2010-02-09 Thread Nelson Marques


On Tue, 2010-02-09 at 16:27 +0100, Dave Neary wrote:
> Hi,
> 
> Joe 'Zonker' Brockmeier wrote:
> > More pain on our side, less pain on the side of the contributors who
> > aren't developer tool friendly.
> 
> Yes and no... one more account to create, or moderation request to wait
> for - one more bottleneck to get through before you're productive. For
> reference, see how long it has taken some of the members of the
> marketing team to go from volunteering to help maintain the web pages to
> actually getting access to the resources (in one case, there's still a
> request in a queue somewhere awaiting an SSH key).
> 
> > You outlined 6 steps that a new
> > contributor would go through in order to participate.
> 
> Well, really the 6 steps contains 2 really important ones - getting git
> & getting the marketing resources. As I said, it's a cheat sheet - the
> other commands you only need from time to time, and the git problem is
> memorising everything.

 Those using a POSIX compliant system like Linux or *BSD would probably
manage to run a local depot and a simple crontab script to update it
every X minutes if needed.

  Eventually there are also GNOME/GTK clients for git which would cut
much of the command line pressure for some people.

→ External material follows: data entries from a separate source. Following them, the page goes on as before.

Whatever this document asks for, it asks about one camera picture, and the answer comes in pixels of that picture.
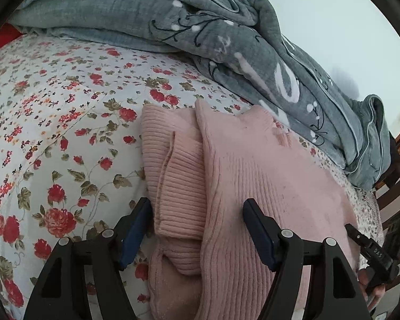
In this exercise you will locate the red pillow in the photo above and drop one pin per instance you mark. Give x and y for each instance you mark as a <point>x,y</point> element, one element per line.
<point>0,40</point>

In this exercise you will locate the person's right hand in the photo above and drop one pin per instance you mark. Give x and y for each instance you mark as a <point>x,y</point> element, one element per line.
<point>370,283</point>

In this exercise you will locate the pink knit sweater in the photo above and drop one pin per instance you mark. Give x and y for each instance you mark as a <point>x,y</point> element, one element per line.
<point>240,160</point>

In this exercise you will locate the grey floral blanket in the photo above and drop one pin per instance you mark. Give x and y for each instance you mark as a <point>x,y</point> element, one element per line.
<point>153,3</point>

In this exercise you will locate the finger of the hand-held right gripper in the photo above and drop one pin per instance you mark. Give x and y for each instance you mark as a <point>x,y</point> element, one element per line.
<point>356,234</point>

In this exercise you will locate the floral bed sheet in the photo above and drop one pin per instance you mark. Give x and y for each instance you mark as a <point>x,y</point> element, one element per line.
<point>53,106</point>

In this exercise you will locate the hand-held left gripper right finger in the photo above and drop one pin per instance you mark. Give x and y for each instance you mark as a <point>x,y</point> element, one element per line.
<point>260,236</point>

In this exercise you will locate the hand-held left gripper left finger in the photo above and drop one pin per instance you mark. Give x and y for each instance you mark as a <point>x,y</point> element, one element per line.
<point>135,236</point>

  And eventually, we could make a proposal of a GNOME project to the
developers list to create a more robust GUI git client, which would not
only serve us, but the entire community and we could integrate it easily
with GNOME and make a part of it.

  I would recon that most people see Marketing as a sales force, which
is actually not correct. Marketing goes far beyond that idea. When
people are sick, they go to the doctors. When an organization is sick,
they turn to Marketing, which is actually a set of tools and processes
that allow you diagnose and treat the "illness". 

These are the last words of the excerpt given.